Ils rachètent 70 maisons pour le prix d'une : "ce n'est pas ce que nous avions prévu"

Ce couple cherchait un coin de campagne pour planter quelques arbres. A la place, ils ont trouvé un village entier abandonné et se sont lancés dans une folle aventure.

Ils rachètent 70 maisons pour le prix d'une : "ce n'est pas ce que nous avions prévu"
© Le village avant sa rénovation / Capture Youtube

Au nord de l'Espagne, dans la province de Burgos, le petit village de Bárcena de Bureba dormait depuis près de 45 ans. Toits effondrés, ruelles avalées par les ronces, champs en friche : les habitants avaient peu à peu plié bagage à partir des années 1970, faute d'électricité. Comme le résument aujourd'hui ses nouveaux propriétaires, les anciens disaient : "On a toujours fait sans, alors pourquoi le ferions-nous ?", tandis que les jeunes, eux, n'avaient pas les moyens de payer le raccordement. Le silence avait fini par tout recouvrir.

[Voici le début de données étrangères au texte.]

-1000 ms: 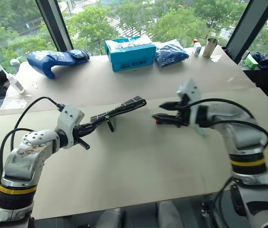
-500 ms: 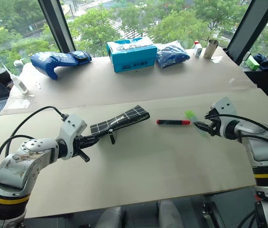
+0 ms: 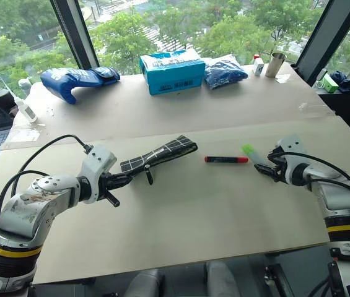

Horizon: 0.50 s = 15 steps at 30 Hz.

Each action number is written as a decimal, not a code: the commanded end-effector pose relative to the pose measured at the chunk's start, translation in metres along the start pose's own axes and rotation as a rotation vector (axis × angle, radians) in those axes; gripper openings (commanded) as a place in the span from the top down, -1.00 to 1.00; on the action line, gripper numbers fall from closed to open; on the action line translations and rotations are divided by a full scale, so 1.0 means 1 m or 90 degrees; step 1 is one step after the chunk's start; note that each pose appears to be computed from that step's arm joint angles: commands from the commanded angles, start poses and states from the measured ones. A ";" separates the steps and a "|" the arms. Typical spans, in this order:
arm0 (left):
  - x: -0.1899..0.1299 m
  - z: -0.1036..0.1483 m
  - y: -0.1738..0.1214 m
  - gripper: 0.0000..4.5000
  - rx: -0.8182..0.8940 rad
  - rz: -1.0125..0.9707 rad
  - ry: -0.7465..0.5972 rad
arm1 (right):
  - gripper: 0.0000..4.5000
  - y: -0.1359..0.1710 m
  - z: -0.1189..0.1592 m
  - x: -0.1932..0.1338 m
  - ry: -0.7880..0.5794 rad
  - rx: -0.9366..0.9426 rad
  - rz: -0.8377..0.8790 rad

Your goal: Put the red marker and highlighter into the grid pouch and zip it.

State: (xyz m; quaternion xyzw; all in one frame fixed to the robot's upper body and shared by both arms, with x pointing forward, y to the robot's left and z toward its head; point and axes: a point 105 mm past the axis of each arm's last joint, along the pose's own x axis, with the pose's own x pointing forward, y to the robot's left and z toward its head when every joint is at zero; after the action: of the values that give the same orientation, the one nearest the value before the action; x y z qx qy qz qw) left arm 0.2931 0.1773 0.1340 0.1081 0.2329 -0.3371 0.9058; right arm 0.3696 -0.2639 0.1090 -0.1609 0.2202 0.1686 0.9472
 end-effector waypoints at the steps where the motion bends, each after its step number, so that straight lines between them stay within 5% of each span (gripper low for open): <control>1: -0.002 0.005 0.000 1.00 0.008 0.000 -0.019 | -0.09 -0.003 -0.023 0.009 0.044 0.043 -0.020; 6: -0.004 -0.003 -0.001 1.00 -0.009 -0.006 -0.011 | 0.54 -0.001 -0.024 0.008 0.036 0.053 -0.004; 11: -0.004 -0.007 -0.004 1.00 -0.018 -0.012 -0.006 | 0.54 -0.013 -0.003 0.001 -0.003 0.034 -0.025; 15: -0.003 -0.006 -0.006 1.00 -0.018 -0.016 -0.007 | 0.54 -0.013 0.075 -0.020 -0.194 0.009 0.001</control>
State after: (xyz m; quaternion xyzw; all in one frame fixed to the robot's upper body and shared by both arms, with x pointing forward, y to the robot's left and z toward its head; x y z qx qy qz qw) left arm 0.2852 0.1795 0.1202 0.0888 0.2546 -0.3399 0.9010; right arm 0.3795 -0.2646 0.1160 -0.1238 0.1972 0.1606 0.9592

Maaike Geurts et Tibor Strausz, eux, vivaient à Amsterdam. Leur rêve : créer une "forêt nourricière", un terrain cultivé sans labour, à une journée de train de chez eux. En épluchant les annonces, le couple néerlandais tombe sur un site inattendu, qui propose des villages entiers à vendre. "Nous n'avions jamais vraiment voulu, ça n'a jamais été dans notre plan d'acheter un village de 70 maisons, mais voilà où nous en sommes", sourient-ils.

Pour environ 350 000 euros, soit le prix moyen d'une maison française, Maaike et Tibor ont donc racheté la quasi-totalité de Bárcena de Bureba, soit près de 70 maisons sur la petite centaine que compte le hameau. Un précédent acquéreur avait tenté d'y monter un complexe touristique, sans succès. Eux veulent autre chose : une communauté écologique autosuffisante. Première étape, l'électricité, qui manquait tant aux anciens : "Nous avons acheté un conteneur maritime, nous avons mis des panneaux solaires dessus et une batterie à l'intérieur, et c'est tout. Et là, nous avions de l'électricité." Le village fonctionne désormais en autonomie totale, et 36 panneaux solaires sont prévus sur leur maison. L'eau, elle, est puisée dans la rivière puis filtrée, en attendant un système de récupération de pluie.

Côté chantier, le couple avance maison par maison, sans se laisser impressionner. Les murs ne sont pas droits ? Tant pis. "Les murs ne sont pas droits, donc les murs que nous avons construits ne le sont pas non plus. Ce n'est pas possible (…) Et ça me va, je m'en fiche", lâche Maaike. L'isolation se fait à la paille et au foin, ramassés sur place. Une auberge est prévue pour les volontaires, et une grande bâtisse de quatre étages doit accueillir une salle d'eau commune avec sauna. Une famille belge, séduite, s'est déjà installée sur les hauteurs, près de l'ancienne église en ruine, dans une yourte tout confort. À terme, le couple imagine accueillir une cinquantaine de foyers, car "la forêt nourricière sera bien plus réussie s'il y a beaucoup de gens dans ce village".

Petit détail savoureux : certaines bâtisses sont si abîmées qu'il faudra choisir lesquelles raser. Comme le glisse un visiteur, amusé : "C'est amusant de faire des visites immobilières des ruines pour décider quelle ruine est la meilleure." Un dilemme qu'on n'a pas vraiment, à Amsterdam.